* Your assignment
Without any of its pictures, the listing below should be output exactly.

* Recorded data
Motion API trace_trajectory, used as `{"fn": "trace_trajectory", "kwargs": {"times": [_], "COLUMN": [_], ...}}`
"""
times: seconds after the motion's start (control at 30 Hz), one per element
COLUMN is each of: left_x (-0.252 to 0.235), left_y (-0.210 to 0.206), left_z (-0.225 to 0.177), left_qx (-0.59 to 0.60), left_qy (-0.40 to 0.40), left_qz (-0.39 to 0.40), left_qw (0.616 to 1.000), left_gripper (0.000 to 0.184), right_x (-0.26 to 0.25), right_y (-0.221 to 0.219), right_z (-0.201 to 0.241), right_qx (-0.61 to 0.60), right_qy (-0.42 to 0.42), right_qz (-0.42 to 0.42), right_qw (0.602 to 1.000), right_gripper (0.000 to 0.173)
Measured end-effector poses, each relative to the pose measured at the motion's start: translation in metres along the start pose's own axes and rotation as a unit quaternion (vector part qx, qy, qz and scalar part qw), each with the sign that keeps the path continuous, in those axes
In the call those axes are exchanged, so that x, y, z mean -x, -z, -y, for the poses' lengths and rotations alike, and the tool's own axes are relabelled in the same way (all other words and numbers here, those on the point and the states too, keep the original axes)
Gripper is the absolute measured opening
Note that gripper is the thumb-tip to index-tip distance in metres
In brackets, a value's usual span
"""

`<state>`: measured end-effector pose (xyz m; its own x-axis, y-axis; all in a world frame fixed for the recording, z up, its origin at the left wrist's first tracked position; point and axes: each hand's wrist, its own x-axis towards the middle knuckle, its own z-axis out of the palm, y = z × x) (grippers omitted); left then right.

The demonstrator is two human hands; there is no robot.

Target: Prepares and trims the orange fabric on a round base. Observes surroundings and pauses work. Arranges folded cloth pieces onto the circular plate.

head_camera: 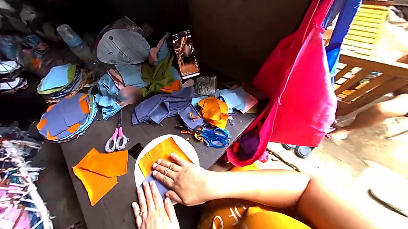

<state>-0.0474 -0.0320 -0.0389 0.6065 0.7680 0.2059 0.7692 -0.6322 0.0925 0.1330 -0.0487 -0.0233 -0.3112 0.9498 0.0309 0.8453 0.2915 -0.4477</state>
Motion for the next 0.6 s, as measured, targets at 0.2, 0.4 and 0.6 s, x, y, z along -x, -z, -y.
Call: {"fn": "trace_trajectory", "kwargs": {"times": [0.2,0.4,0.6], "left_x": [0.004,-0.004,-0.022], "left_y": [-0.009,-0.027,-0.030], "left_z": [-0.010,-0.034,-0.043], "left_qx": [0.017,-0.036,-0.049], "left_qy": [-0.079,-0.196,-0.229], "left_qz": [-0.125,-0.197,-0.213], "left_qw": [0.989,0.960,0.949], "left_gripper": [0.076,0.039,0.033], "right_x": [0.030,0.039,0.018], "right_y": [0.012,0.047,0.084], "right_z": [-0.014,-0.060,-0.101], "right_qx": [0.023,0.094,0.119], "right_qy": [0.059,-0.047,-0.156], "right_qz": [-0.285,-0.343,-0.234], "right_qw": [0.956,0.933,0.952], "right_gripper": [0.052,0.025,0.022]}}
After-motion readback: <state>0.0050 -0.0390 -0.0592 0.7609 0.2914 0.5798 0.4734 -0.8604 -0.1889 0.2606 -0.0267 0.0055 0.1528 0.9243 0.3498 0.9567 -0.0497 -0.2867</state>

* Written solution
Motion API trace_trajectory, used as `{"fn": "trace_trajectory", "kwargs": {"times": [_], "COLUMN": [_], ...}}`
"""
times: seconds after the motion's start (control at 30 Hz), one per element
COLUMN is each of: left_x (-0.252 to 0.235), left_y (-0.210 to 0.206), left_z (-0.225 to 0.177), left_qx (-0.59 to 0.60), left_qy (-0.40 to 0.40), left_qz (-0.39 to 0.40), left_qw (0.616 to 1.000), left_gripper (0.000 to 0.184), right_x (-0.26 to 0.25), right_y (-0.221 to 0.219), right_z (-0.201 to 0.241), right_qx (-0.61 to 0.60), right_qy (-0.42 to 0.42), right_qz (-0.42 to 0.42), right_qw (0.602 to 1.000), right_gripper (0.000 to 0.173)
Measured end-effector poses, each relative to the pose measured at the motion's start: translation in metres along the start pose's own axes and rotation as a unit quaternion (vector part qx, qy, qz and scalar part qw), each with the sign that keeps the path continuous, in those axes
In the call those axes are exchanged, so that x, y, z mean -x, -z, -y, for the poses' lengths and rotations alike, and the tool's own axes are relabelled in the same way (all other words and numbers here, those on the point and the states too, keep the original axes)
Gripper is the absolute measured opening
Note that gripper is the thumb-tip to index-tip distance in metres
In brackets, a value's usual span
"""

`<state>`: measured end-effector pose (xyz m; its own x-axis, y-axis; all in a world frame fixed for the recording, z up, its origin at the left wrist's first tracked position; point and axes: each hand's wrist, its own x-axis towards the middle knuckle, its own z-axis out of the palm, y = z × x) (grippers omitted); left then right.

The demonstrator is two human hands; there is no robot.

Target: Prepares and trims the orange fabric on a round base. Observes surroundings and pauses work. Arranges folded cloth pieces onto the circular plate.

head_camera: 

<state>-0.0474 -0.0320 -0.0389 0.6065 0.7680 0.2059 0.7692 -0.6322 0.0925 0.1330 -0.0487 -0.0233 -0.3112 0.9498 0.0309 0.8453 0.2915 -0.4477</state>
Motion for the next 0.6 s, as measured, targets at 0.2, 0.4 and 0.6 s, x, y, z along -x, -z, -y.
Call: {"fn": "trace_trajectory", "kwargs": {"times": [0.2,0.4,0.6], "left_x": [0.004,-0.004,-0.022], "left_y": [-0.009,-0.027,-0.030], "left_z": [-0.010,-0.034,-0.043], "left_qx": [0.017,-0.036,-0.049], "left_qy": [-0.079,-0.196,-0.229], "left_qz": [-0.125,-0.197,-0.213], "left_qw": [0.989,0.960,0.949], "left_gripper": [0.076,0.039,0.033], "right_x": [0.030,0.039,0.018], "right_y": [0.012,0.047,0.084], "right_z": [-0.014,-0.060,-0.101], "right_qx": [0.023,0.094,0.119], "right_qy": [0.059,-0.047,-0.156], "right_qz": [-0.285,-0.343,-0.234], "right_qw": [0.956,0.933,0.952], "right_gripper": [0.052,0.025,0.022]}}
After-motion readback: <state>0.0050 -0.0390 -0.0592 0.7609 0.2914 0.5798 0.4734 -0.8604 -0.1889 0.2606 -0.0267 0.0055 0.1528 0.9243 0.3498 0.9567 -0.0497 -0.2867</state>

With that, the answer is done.